Your house looks amazing. I hope your recovery program will be successful. What are your plans for this fall? What type of grass seed will you choose, and are you going to change anything in the watering department? I'm jealous of your trees, but I see how it can influence the grass negatively. You could try putting down circular edging with mulch around the trees. I see that one of your trees has that already, but it might be worth expanding that. It'll even save you a bit of money since you would need less seed and fert . It'll tie the yard together, too. Good luch and keep us updated!


----------



## quattljl (Aug 8, 2018)

So around June/July I began entertaining the idea of reseeding my front yard and started searching for some online resources. I'm a member of several car forums so I figured there had to be something for lawn care but every time I searched something specific online I always got a Scotts/Pennington or other article type results. Never any forums. Until I found this site and another that seems more directed to lawn professionals (definitely not me). I also started watching some Youtube videos and noticed the same guys coming up no matter what I searched. Since then, I've become very familiar with channels such as the Lawn Care Nut (I even bought a "throw'er down" t-shirt for seed down day), the Grass Factor, Jason Creel and Lawn Care Life, and even How To With Doc to a lesser extent. Huge shout out to those guys for doing what they do along with the great folks here (Ware for the warm season quick links and G-man for the cool season quick links specifically) for all your knowledge and helpful posts. I have to say, this site has some of the highest volume of new threads every day from what appears to be lots of newbies but the answers are always courteous and helpful (not true of a lot of other communities I've been a part of) so hats off to all you guys and gals for that! Enough ranting back to the topic at hand...
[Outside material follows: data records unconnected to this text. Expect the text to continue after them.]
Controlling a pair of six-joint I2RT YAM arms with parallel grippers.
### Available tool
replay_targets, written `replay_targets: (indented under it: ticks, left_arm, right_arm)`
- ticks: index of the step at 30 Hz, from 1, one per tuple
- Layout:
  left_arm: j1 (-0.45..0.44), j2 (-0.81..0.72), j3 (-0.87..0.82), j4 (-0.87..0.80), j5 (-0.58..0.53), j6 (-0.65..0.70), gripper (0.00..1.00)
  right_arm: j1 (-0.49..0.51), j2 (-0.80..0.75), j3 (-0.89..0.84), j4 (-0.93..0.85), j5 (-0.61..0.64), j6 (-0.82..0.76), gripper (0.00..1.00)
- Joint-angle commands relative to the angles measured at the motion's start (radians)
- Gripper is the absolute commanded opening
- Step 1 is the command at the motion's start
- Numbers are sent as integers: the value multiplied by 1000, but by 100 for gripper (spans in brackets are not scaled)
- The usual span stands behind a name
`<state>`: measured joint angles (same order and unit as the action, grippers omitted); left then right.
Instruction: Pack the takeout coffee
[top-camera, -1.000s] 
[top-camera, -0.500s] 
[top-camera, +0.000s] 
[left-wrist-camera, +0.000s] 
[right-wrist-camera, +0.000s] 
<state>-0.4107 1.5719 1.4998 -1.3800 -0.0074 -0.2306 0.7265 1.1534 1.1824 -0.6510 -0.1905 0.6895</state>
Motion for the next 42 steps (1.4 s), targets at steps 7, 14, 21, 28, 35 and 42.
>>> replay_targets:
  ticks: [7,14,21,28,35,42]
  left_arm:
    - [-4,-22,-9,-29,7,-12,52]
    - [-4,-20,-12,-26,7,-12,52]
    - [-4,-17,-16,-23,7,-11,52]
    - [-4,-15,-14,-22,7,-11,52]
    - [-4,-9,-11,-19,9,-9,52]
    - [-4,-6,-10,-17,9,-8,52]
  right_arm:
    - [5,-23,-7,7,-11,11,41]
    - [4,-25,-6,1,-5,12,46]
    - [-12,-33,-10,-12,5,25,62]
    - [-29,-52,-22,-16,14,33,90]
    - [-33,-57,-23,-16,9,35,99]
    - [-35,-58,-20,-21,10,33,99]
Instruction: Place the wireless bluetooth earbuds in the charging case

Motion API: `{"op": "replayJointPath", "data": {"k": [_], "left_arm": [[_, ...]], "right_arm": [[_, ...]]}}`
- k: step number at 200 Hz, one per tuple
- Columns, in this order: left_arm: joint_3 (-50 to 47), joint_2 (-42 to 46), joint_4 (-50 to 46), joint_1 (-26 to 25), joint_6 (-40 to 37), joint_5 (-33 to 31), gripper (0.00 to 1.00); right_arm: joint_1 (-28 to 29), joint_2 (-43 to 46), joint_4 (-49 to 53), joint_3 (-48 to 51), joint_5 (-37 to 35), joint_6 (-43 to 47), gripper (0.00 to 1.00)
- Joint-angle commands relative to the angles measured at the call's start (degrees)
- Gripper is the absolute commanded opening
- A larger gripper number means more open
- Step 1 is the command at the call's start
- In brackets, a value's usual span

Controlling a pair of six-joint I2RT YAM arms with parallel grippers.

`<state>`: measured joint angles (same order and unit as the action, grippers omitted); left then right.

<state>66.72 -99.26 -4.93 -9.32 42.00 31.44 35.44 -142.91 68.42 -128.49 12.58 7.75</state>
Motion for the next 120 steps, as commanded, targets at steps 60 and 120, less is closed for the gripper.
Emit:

Armed with this new knowledge, my plan for my front yard was as follows:
-Kill off what remained of the grass and weeds with Glyphosate
-Pull weeds/vines and cut down unnecessary trees/shrubs/foliage
-Bring in some top soil to fill in the holes, ruts, and low spots from pour drainage
-Aerate
-Seed, starter fert, and milo
-water
-water
-water

Here is what the grass, uh I mean yard, looked like after the summer. All the grass seed I had previously planted was all but gone. You'll also notice a large bare spot by the fence. Right after I got married, we decided to use some of our wedding money to have a very large, very DEAD maple tree taken down. This opened up the front of the yard to get a ton more light but there was a lot of wood chips from the stump grinding and the ground was very compacted and lumpy from the heavy equipment being run through the yard. I cleaned up the majority of the wood chips, but I think there are still quite a lot of small pieces. Hopefully they don't interfere with my grow too much. We also got a really bad storm this past summer that literally blew over a mature Crepe Myrtle so that had to be removed as well. This also allowed more light in but I would have preferred to keep that tree if possible.
https://drive.google.com/file/d/1vukHbE-c-KzHhF4iV8mlK-Z1Y1WMvsRPtA/view?usp=sharing
https://drive.google.com/file/d/1fatLbW0CUpyco4uk2JDnJftz1OqylL8grQ/view?usp=sharing
https://drive.google.com/file/d/1vK6Xqgd3U-yVGP1hcHFMIb1lKcHN9nU4AQ/view?usp=sharing

These pictures were taken 8/27, two days after my first round of glyphosate. I didn't have enough mixed to do the whole yard nor did I have enough time so I made up two gallons and just went to town until I ran out. My second application was one week later on 8/31. I'm not sure how effective that one was as I had gotten my new sprayer parts in so I was using a different method than the first time. It also started to sprinkle right as I was finishing so I'm not sure it all got absorbed by the plants. Either way, I got enough of a kill that I was left with basically bare soil for my reno.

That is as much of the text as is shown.